Keywords

1 Introduction

For centuries, agriculture is considered to be the main and the primary culture practiced all around the globe. People in the olden days have cultivated crops in their land and hence have been accommodated to their needs [1]. Predicting the yield of the crop is a vital agricultural problem. Every single farmer constantly tries to estimate how much yield can be expected from their fields. In the past, the prediction of yield was calculated by analyzing the farmer's previous results on a particular crop. Crop yield is primarily dependent on weather conditions, pests, and the planning of harvest operation. Accurate information about the history of crop yield is a vital criterion for making decisions related to agricultural risk management. The proposed method uses regression and neural network techniques to predict the yield of paddy. These techniques have plenty of applications. Some of them are discussed below:

  • Selection of crop and prediction of the yield—To aggrandize the yield of a crop, the identification and selection of the ideal crop play an important role. It is also dependent on other factors like temperature, humidity, luminescence, and external pressure that surround that crop.
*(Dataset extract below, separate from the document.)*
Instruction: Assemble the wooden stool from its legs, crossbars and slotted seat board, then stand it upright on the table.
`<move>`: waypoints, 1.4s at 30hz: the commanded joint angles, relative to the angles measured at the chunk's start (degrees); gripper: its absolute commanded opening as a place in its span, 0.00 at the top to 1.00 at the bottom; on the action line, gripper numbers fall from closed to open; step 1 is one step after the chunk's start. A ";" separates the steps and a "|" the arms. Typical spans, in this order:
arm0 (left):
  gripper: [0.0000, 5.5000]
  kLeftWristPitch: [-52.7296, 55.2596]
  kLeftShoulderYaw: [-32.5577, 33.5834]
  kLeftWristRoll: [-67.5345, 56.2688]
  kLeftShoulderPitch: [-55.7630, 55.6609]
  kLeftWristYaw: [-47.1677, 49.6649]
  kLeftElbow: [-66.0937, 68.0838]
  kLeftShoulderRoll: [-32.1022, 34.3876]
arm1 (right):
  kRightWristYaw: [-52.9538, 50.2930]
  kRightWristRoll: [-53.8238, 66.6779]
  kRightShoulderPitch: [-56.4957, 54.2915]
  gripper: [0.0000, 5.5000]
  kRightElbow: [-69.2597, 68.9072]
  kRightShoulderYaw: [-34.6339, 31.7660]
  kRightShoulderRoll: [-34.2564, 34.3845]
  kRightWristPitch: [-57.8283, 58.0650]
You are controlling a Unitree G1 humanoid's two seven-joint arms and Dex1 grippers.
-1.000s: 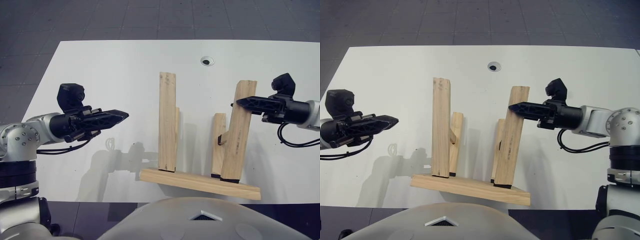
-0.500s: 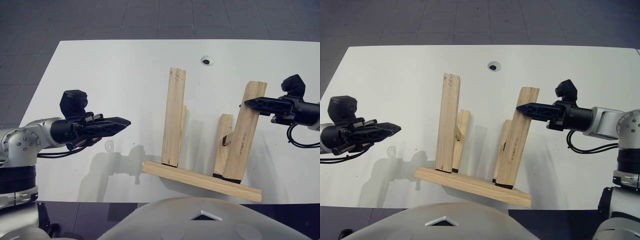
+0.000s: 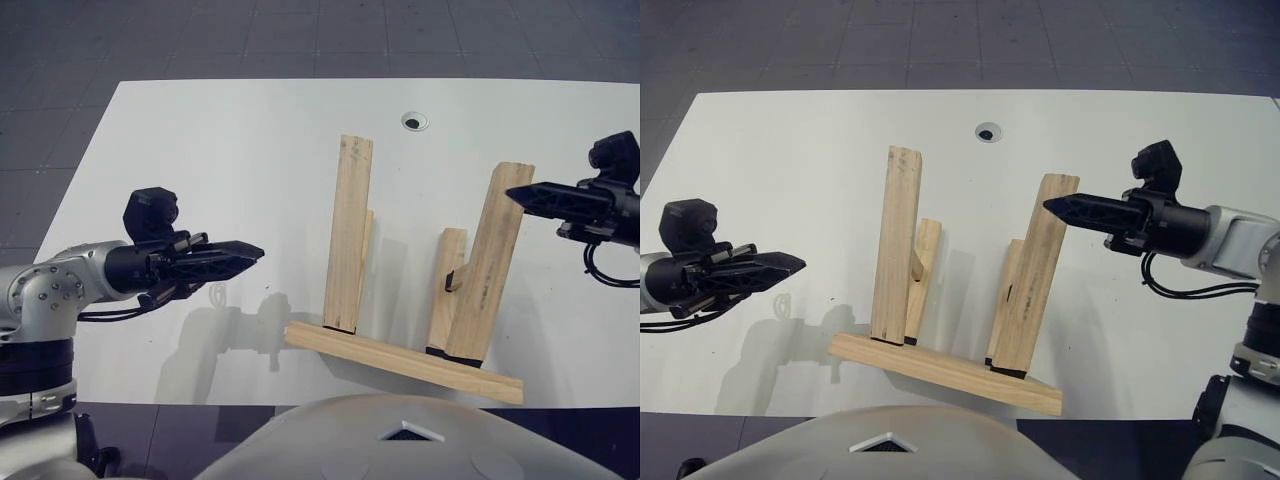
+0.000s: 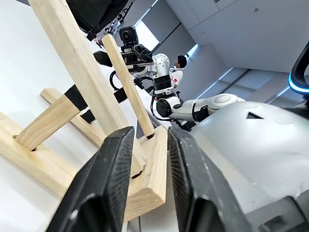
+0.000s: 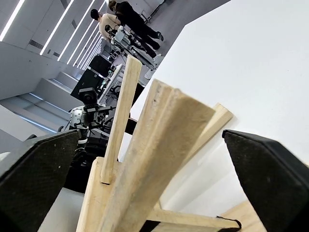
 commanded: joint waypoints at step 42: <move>0.45 -53.82 -10.08 35.20 19.23 0.47 -10.34 -3.63 | 33.41 -42.47 60.57 0.00 -20.24 -12.27 -2.30 -83.25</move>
  • Weather forecasting—Since farmers have poor access to the Internet, they are heavily reliant on the little, yet vital information available concerning weather reports through newspapers or just pure hope. Artificial neural networks have been adopted extensively for this purpose. Newly developed algorithms have shown better results over previous conventional algorithms.

  • Smart Irrigation System—The groundwater levels continue to deplete day by day, and global warming has caused drastic climatic changes. As a result, various sensor-based technologies meant for smart farming that use sensors to monitor the water level, nutrient content, weather forecast reports, and soil temperature have been introduced. Objectives of the proposed model discussed in this paper are as follows:

    1. 1.

      Capturing a picture of the crops to determine yield.

    2. 2.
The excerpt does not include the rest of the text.